Comments from Jaramillo: “A – Yes B – Much more difficult, but I will listed to those who are most intimate with the issue, and although borderline, trust that their opinion that this is a good species is the way to vote on this one. I think it is equivocal, and admittedly a subjective call on how to go on this one.”

 

Comments from Pacheco: “An easy YES on A; however, difficult to decide on B. Although the arguments of Donegan and Van are appropriate, I recognize subjectivity in the decision and vote YES on B believing that E. dentei have their independent evolutionary path.”

 

Comments from Stiles: “A. definitely YES.  B. a very difficult borderline case; I prefer to be conservative on this one, and hope that some playback experiments can be conducted to clinch the case with dentei one way or the other – so for now, NO.

 

Additional comments from Pérez-Emán: “Certainly, a difficult proposal.
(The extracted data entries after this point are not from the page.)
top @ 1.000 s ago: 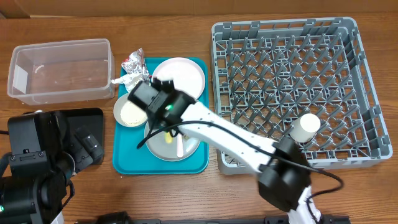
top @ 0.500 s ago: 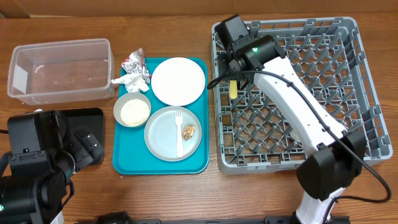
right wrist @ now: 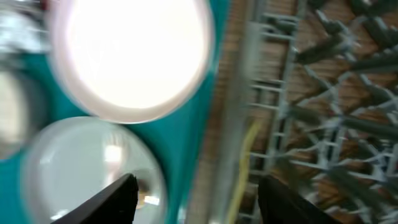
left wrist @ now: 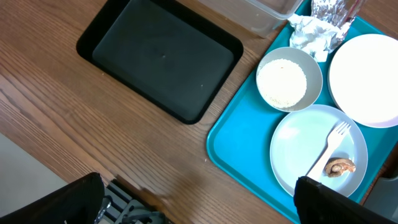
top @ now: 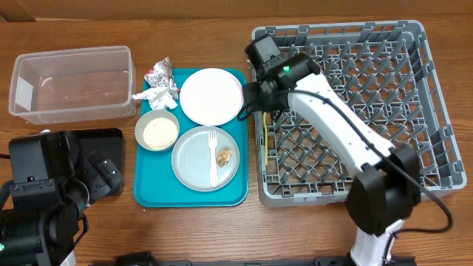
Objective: Sort waste into correct bins and load items into the dishwasher rack
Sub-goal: 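Grasp the pink fork with the right gripper and place it in the rack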
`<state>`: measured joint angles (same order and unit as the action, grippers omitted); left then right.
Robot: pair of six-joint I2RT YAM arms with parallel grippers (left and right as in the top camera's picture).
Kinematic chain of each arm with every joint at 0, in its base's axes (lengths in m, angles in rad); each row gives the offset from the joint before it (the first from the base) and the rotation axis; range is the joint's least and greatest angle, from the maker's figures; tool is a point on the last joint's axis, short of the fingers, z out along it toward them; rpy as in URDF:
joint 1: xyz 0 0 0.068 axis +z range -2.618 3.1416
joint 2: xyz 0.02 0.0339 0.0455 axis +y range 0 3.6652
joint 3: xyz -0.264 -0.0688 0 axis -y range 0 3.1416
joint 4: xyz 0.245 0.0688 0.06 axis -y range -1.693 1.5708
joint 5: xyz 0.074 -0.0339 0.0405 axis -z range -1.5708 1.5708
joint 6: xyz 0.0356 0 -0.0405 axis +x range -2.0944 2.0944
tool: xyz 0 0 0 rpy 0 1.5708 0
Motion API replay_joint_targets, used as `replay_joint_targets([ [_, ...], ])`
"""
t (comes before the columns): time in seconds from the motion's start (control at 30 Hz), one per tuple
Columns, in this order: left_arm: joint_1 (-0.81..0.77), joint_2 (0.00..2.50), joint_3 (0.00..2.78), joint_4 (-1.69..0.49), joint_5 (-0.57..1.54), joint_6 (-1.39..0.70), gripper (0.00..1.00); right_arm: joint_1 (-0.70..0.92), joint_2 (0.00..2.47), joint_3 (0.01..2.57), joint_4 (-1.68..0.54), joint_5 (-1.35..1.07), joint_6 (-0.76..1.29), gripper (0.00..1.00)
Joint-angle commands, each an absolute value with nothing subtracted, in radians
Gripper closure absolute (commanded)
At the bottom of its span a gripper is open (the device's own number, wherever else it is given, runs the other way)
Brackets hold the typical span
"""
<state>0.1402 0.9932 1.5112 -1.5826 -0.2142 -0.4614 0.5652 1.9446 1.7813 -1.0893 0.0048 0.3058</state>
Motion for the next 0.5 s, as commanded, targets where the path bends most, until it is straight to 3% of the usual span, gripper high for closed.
replay_joint_targets([
  [0.0,0.147,0.993,1.507,-1.581,-0.228,-0.457,0.0,0.692,1.882,1.807,-1.064,-0.029,0.419,0.4],
  [0.13,0.147,0.993,1.507,-1.581,-0.228,-0.457,0.0,0.787,1.921,1.758,-1.037,0.087,0.58,0.51],
  [0.47,0.147,0.993,1.507,-1.581,-0.228,-0.457,0.0,0.857,2.09,1.706,-0.989,0.003,0.656,0.59],
])
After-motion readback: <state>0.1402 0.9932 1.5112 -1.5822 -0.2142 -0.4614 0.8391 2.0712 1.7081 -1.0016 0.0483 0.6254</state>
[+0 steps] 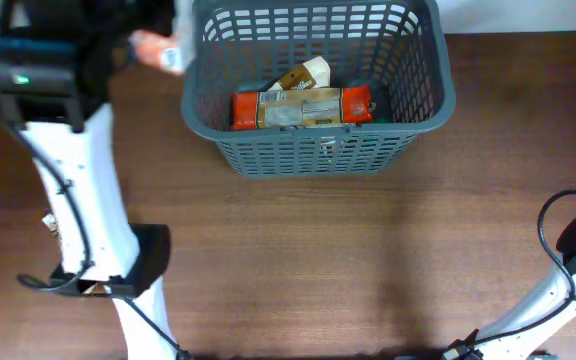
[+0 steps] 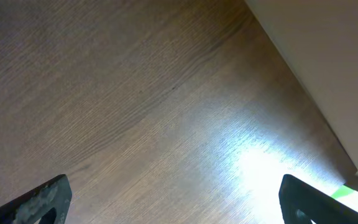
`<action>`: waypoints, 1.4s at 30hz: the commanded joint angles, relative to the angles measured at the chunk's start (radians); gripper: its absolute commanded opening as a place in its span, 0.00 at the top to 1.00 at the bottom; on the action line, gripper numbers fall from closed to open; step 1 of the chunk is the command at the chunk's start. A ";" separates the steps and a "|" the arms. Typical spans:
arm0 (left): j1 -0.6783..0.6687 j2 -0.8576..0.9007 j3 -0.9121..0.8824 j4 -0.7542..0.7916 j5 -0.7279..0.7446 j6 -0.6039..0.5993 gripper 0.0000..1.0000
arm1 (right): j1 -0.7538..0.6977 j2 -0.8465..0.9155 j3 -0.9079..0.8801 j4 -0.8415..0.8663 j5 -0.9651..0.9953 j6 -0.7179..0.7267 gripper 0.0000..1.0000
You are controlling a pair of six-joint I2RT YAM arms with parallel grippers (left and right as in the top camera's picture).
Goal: Pack container
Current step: 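Lift the tissue box with the left gripper and carry it over the basket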
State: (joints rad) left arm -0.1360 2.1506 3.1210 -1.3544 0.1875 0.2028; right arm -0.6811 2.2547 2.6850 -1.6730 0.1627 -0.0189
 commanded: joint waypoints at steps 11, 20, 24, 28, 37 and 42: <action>-0.251 -0.011 -0.114 0.113 0.129 0.475 0.98 | -0.006 -0.004 -0.003 0.001 -0.002 0.013 0.01; -0.276 -0.011 -0.352 0.185 0.149 0.585 0.98 | -0.006 -0.004 -0.003 0.001 -0.002 0.013 0.01; -0.274 -0.010 -0.468 0.253 0.091 0.585 0.98 | -0.006 -0.004 -0.003 0.001 -0.002 0.013 0.01; -0.274 -0.010 -0.566 0.307 0.034 0.585 0.98 | -0.006 -0.004 -0.003 0.001 -0.002 0.013 0.01; -0.265 -0.010 -0.773 0.383 0.024 0.585 0.98 | -0.006 -0.004 -0.003 0.001 -0.002 0.013 0.01; -0.235 -0.008 -0.888 0.408 0.025 0.584 0.98 | -0.006 -0.004 -0.003 0.001 -0.002 0.013 0.01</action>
State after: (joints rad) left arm -0.3985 2.1517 2.2814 -0.9653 0.2119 0.7677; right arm -0.6811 2.2547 2.6850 -1.6726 0.1627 -0.0185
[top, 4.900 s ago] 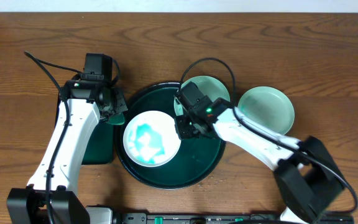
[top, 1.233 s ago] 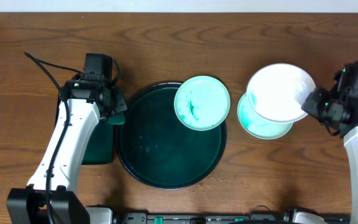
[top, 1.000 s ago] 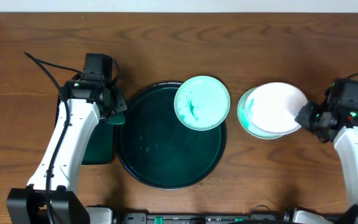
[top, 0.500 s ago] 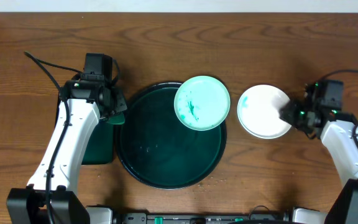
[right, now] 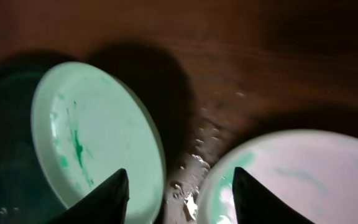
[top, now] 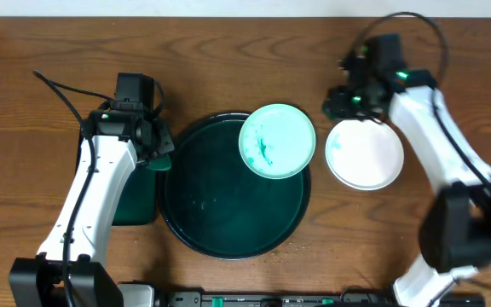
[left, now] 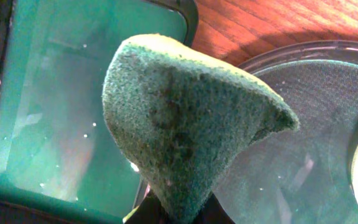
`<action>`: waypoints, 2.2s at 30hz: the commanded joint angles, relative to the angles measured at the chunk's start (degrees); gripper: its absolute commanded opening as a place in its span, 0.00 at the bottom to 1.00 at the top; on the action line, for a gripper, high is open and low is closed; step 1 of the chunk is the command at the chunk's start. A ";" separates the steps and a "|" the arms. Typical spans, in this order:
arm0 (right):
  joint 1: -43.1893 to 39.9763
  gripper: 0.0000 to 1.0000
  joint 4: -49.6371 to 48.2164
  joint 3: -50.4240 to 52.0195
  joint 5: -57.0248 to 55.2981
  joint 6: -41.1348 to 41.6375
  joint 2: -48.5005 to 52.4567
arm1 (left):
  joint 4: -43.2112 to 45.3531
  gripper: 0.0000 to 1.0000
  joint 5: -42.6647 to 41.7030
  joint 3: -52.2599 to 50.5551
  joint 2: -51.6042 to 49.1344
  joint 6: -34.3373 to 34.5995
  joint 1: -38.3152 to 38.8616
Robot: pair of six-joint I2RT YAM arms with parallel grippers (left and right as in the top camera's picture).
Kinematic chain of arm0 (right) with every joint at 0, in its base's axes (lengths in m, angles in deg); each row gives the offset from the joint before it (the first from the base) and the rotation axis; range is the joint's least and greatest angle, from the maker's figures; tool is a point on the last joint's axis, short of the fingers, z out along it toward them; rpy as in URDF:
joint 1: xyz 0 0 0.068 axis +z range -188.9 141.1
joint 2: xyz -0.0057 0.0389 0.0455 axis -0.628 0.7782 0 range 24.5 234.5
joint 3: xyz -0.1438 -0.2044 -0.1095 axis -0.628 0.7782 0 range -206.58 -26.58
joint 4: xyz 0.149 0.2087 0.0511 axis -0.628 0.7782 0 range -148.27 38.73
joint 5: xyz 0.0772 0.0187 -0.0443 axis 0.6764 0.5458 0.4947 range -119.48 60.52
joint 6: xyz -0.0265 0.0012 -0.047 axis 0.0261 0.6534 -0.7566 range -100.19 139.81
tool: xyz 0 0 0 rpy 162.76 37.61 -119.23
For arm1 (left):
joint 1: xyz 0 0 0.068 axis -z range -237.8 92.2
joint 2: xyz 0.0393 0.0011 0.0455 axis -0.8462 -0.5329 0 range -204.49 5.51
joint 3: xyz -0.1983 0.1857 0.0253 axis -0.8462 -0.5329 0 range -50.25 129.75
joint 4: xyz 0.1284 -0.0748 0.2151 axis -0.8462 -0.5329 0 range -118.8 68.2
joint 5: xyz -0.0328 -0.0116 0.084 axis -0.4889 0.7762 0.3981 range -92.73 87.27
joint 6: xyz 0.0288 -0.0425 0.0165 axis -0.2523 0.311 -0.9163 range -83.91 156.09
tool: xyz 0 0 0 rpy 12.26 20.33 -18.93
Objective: Clean dirty plates on tray and stack at the side
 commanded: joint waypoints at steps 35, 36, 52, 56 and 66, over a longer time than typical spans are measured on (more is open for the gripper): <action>20.57 0.01 -4.74 3.19 3.91 21.97 13.03 | -0.13 0.07 -3.04 0.72 -3.21 2.05 0.31; 20.83 0.01 -6.12 4.11 3.91 23.04 13.14 | -0.13 0.07 -3.26 0.72 -3.39 2.82 0.31; 21.20 0.01 -11.80 7.93 4.59 24.26 14.23 | 3.15 0.07 -5.77 0.61 -12.20 2.21 11.15; 21.20 0.01 -11.80 7.93 4.59 24.20 14.23 | 5.09 0.07 -5.79 0.61 -17.86 2.21 13.53; 21.20 0.01 -11.80 7.96 4.55 24.17 14.23 | 7.34 0.07 -19.87 0.61 -26.80 -0.33 14.91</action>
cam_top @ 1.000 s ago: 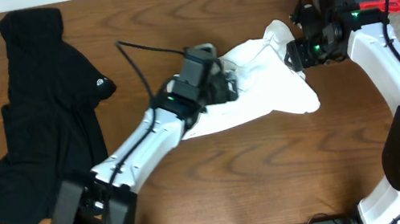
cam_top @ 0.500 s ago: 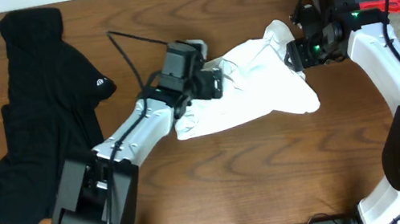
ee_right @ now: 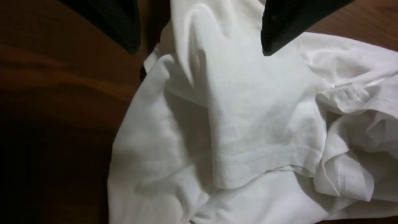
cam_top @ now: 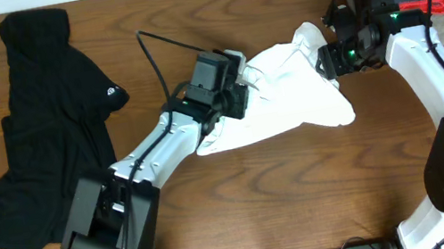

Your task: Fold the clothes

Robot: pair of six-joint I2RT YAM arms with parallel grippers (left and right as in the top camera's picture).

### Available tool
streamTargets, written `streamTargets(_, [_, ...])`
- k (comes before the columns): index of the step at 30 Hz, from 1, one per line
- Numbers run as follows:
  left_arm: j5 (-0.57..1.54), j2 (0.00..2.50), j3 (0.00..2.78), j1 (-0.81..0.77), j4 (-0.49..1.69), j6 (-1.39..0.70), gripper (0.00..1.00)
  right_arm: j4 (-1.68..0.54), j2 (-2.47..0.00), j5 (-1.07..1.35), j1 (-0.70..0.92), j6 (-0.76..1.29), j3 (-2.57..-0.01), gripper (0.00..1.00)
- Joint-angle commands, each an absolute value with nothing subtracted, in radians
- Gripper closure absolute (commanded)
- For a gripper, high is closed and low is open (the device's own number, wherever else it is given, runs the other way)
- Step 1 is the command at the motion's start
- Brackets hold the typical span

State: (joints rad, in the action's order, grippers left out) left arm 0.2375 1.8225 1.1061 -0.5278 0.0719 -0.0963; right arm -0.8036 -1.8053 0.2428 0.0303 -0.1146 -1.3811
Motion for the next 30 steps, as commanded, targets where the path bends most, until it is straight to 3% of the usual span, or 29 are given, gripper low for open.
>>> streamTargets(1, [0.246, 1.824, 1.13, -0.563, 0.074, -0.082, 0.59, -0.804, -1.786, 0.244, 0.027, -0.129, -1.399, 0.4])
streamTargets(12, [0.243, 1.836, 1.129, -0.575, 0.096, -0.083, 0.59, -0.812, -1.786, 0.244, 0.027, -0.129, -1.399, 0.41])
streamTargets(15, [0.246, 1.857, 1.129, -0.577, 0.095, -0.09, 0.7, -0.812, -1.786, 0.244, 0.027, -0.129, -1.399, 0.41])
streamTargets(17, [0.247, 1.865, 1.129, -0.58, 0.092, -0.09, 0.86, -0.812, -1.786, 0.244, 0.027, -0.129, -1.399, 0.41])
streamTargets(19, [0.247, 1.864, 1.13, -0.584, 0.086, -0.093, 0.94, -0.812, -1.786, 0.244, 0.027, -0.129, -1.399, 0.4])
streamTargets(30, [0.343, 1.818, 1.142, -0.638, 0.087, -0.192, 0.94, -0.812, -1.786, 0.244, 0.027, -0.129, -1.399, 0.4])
As you pointed out, if those taxa were parapatric I would keep my vote. Considering them as allopatric, given the current distribution, decision is based on the weight we should o not give to yardsticks. The speciation process is seen as a continuous in nature, some taxa well differentiated, others not, even when they are already isolated reproductively. The problem is that the only thing we have to infer the process is the use of character differentiation relative to sympatric taxa. I am not completely convinced that three-character difference in vocalizations should be a rigid one. However, this would create certain inconsistencies with previous proposals. So, after this long chat, I would be willing to change my vote to NO instead of YES, but just as a matter to be consistent with previous proposals.”